• What needs to be done
A single stretch of the material below is to be transcribed exactly, starting at the line with "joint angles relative" and ending after the line with "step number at".

• Dataset extract

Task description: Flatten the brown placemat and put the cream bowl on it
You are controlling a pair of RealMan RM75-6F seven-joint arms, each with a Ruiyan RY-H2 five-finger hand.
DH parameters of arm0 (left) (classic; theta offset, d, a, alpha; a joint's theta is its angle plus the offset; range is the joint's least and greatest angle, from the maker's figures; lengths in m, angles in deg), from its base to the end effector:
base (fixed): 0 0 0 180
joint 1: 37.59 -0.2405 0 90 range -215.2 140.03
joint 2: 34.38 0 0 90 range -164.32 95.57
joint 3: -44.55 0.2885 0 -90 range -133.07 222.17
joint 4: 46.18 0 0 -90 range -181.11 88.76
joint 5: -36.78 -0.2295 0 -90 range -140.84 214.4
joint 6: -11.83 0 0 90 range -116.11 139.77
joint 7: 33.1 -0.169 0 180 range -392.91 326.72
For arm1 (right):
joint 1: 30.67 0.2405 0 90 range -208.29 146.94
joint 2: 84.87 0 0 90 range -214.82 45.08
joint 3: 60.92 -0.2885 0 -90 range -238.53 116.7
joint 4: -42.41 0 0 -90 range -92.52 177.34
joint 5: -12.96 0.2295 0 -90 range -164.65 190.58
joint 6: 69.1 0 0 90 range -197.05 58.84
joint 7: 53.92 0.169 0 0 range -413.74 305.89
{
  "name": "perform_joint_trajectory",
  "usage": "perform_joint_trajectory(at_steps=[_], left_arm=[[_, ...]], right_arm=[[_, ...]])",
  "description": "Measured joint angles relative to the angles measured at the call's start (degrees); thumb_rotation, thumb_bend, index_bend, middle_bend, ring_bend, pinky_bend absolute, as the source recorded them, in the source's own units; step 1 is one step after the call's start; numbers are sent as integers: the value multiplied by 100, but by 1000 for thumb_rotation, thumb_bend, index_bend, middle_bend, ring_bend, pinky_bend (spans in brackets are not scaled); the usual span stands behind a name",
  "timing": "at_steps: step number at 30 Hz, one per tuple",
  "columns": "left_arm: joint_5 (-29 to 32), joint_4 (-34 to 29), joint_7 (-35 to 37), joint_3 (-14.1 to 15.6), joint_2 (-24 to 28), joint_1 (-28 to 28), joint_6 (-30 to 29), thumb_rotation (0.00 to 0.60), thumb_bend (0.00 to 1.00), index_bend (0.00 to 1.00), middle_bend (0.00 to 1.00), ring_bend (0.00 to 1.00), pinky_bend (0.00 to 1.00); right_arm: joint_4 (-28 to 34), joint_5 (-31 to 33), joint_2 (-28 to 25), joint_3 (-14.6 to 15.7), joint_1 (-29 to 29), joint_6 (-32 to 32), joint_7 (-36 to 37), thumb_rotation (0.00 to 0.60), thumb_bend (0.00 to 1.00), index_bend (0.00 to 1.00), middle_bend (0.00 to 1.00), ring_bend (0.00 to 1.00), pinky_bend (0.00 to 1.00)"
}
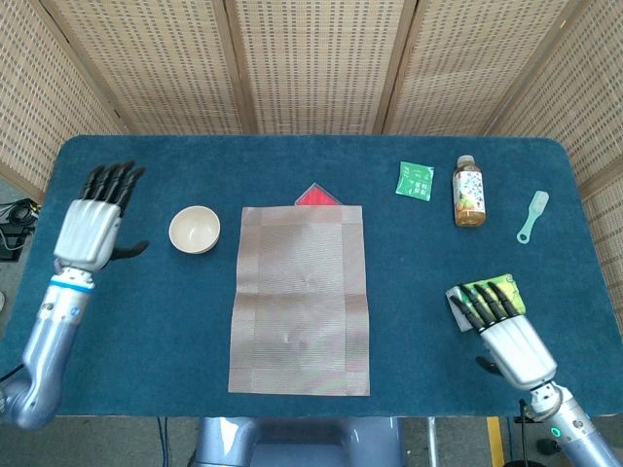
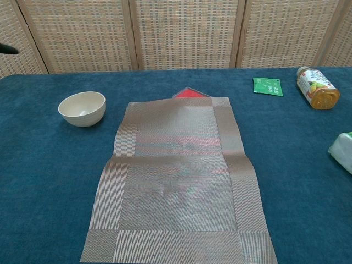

• Answer to this task
  "description": "Measured joint angles relative to the angles measured at the call's start (degrees); thumb_rotation, thumb_bend, index_bend, middle_bend, ring_bend, pinky_bend absolute, as the source recorded them, in the source's own units; step 1 is one step after the call's start; numbers are sent as integers: the value multiplied by 100, but by 1000 for thumb_rotation, thumb_bend, index_bend, middle_bend, ring_bend, pinky_bend (spans in brackets are not scaled); the usual span stands behind a name",
  "timing": "at_steps: step number at 30 Hz, one per tuple",

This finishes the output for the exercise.